A study of 1,025 business cards found that 70.8% had at least one change within 12 months.

Industry Select statistic

Illustration: Veridion / Data: Industry Select

In practice, this means that nearly three-quarters of your data can be outdated within a single year.

If enrichment occurs only once, the dataset’s value begins to decline almost immediately.

Stale data affects business functions across the board: 

  • Procurement may miss emerging supplier risks
  • Sales teams may pursue prospects who no longer exist
  • Marketing may target companies that have shifted industries or growth stages

To prevent decay, establish defined refresh cycles.

High-velocity data, such as contact information, hiring signals, or technology adoption, may require monthly or quarterly updates.

More stable attributes, such as incorporation details or industry classifications, may be refreshed annually.

The optimal cadence depends on how quickly the data changes and its importance to decision-making.

Beyond scheduled updates, your team needs to implement continuous monitoring practices to maintain quality over time.

These practices often include:

  • Automated validation rules that flag unusual changes
  • Duplicate detection workflows that identify newly created overlaps
  • Data quality dashboards that track completeness, accuracy, and freshness metrics

Platforms like Veridion enhance continuous updates by collecting and structuring external business signals from company websites, job postings, news coverage, and regulatory filings. 

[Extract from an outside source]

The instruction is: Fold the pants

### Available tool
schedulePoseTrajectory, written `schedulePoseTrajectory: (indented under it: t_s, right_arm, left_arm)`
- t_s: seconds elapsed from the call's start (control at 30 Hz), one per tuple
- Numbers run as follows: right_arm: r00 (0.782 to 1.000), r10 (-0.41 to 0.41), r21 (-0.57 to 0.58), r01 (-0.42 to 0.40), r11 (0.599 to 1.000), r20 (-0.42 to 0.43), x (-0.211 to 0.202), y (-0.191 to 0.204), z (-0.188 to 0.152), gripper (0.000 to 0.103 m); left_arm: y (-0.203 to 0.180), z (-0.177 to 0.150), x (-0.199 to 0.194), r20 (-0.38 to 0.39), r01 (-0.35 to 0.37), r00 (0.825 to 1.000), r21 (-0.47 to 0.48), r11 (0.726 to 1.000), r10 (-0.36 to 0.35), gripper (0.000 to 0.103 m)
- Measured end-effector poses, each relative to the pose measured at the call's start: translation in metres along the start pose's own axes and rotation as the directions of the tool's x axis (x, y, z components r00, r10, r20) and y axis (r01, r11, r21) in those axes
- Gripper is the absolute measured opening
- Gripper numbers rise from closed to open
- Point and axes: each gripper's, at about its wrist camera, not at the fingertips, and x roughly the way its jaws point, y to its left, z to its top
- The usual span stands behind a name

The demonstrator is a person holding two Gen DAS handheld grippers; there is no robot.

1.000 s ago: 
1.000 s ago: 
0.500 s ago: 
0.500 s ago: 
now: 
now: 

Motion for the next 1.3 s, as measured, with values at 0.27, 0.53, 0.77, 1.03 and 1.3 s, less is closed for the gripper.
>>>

Profiles are automatically updated as new information becomes available, ensuring datasets remain accurate and actionable.

Treat enrichment as a continuous lifecycle, not a one-time effort. 

Sustained data reliability enables confident decisions across sales, risk management, procurement, and analytics, turning enriched data into a strategic asset rather than a static record.

Conclusion

Skipping any of the above steps risks compounding errors, wasting resources, or limiting the impact of your enrichment effort.

Remember, enrichment only delivers value when it’s structured, strategic, and ongoing.

Every duplicate resolved, every outdated record updated, and every enriched attribute integrated into the right system amplifies your ability to act on insights with precision and speed.

This is how you transform your data from a static collection of facts into a dynamic engine for growth, innovation, and competitive advantage.